BEGIN THE DATA

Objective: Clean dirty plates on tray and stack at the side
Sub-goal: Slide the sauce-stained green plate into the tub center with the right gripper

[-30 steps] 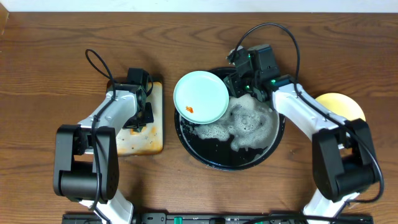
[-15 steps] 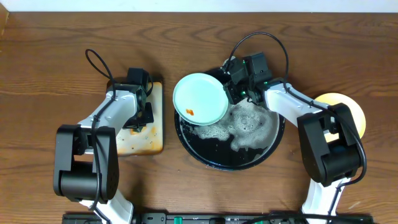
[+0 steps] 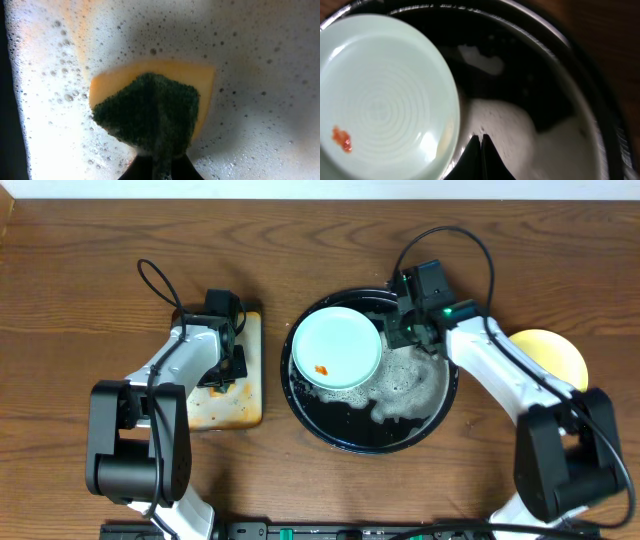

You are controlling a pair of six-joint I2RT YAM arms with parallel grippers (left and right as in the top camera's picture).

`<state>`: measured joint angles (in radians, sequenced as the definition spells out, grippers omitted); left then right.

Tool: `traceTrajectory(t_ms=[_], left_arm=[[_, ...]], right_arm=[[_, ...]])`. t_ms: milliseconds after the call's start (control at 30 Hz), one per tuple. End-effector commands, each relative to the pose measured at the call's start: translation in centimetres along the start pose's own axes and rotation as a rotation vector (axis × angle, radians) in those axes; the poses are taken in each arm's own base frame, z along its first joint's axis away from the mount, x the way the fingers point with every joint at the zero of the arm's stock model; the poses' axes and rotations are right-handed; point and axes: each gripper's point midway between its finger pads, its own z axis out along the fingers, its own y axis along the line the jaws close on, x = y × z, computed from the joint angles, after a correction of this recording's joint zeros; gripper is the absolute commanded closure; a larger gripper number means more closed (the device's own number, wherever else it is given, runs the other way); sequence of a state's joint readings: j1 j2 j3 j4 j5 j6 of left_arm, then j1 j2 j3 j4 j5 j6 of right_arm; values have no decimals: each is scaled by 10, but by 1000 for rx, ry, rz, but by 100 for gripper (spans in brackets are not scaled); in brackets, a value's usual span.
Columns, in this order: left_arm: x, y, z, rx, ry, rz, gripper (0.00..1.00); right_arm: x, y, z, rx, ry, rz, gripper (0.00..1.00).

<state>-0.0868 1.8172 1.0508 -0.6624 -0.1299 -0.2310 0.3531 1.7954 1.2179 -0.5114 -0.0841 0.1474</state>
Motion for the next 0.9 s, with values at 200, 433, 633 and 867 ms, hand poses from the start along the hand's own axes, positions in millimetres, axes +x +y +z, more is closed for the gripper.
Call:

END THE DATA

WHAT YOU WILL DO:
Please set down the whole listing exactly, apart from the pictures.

RESULT FOR THIS EXERCISE:
Objective: Clean dirty plates on tray and stack at the side
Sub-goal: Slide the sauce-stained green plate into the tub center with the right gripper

[-30 steps] 
[-15 steps] 
[+0 steps] 

You are controlling a pair of six-joint I2RT YAM arms with parallel grippers (left and right as in the top camera's picture).

`<state>`: measured joint angles (in radians, sequenced as the definition spells out, grippers omitted); left then right.

Tool: `traceTrajectory(t_ms=[_], left_arm=[[_, ...]], right_arm=[[_, ...]])`. t_ms: milliseconds after the call's start (control at 30 Hz), one per tuple. End-effector commands, each relative to the pose measured at the call's start: translation in centimetres along the start pose's own axes and rotation as a rotation vector (axis × angle, radians) in those axes; the poses are taken in each arm's own base frame, z along its first joint's axis away from the mount, x the way the fingers point with every joint at the zero of the arm's stock model; the poses' axes and rotations are right-handed; point and axes: each gripper's point midway between its finger pads, its own z axis out along the fingers, its own y axis along the line the jaws close on, x = y × z, computed from the joint angles, after a correction of this recording's joint zeros; gripper is the absolute commanded closure; a larger gripper number means more closed (the device's own number, wherever else it is given, runs the other way); sequence of a state's joint readings: j1 j2 j3 j4 j5 j6 of left_arm, then j1 j2 j3 j4 j5 j6 of right_arm; values have no decimals: each is scaled by 10, but by 1000 for rx, ry, rz, but by 100 for gripper (spans in brackets are not scaled); in brackets, a value's usual span.
Columns, in this order: left_arm: x, y, z, rx, ry, rz, gripper (0.00..1.00); right_arm: x, y, z, rx, ry, rz, gripper (0.00..1.00).

<state>-0.0868 1.8172 1.0508 -0.6624 -0.1299 -0.2310 0.3531 1.7954 1.2179 -0.5114 -0.0841 0.1474</state>
Motion for the next 0.9 s, with values at 200, 433, 633 and 867 ms, hand poses from the start along the hand's own axes, positions in millimetres, axes +x +y +z, more is closed for the gripper.
Call:

The output is finished and nothing more is needed.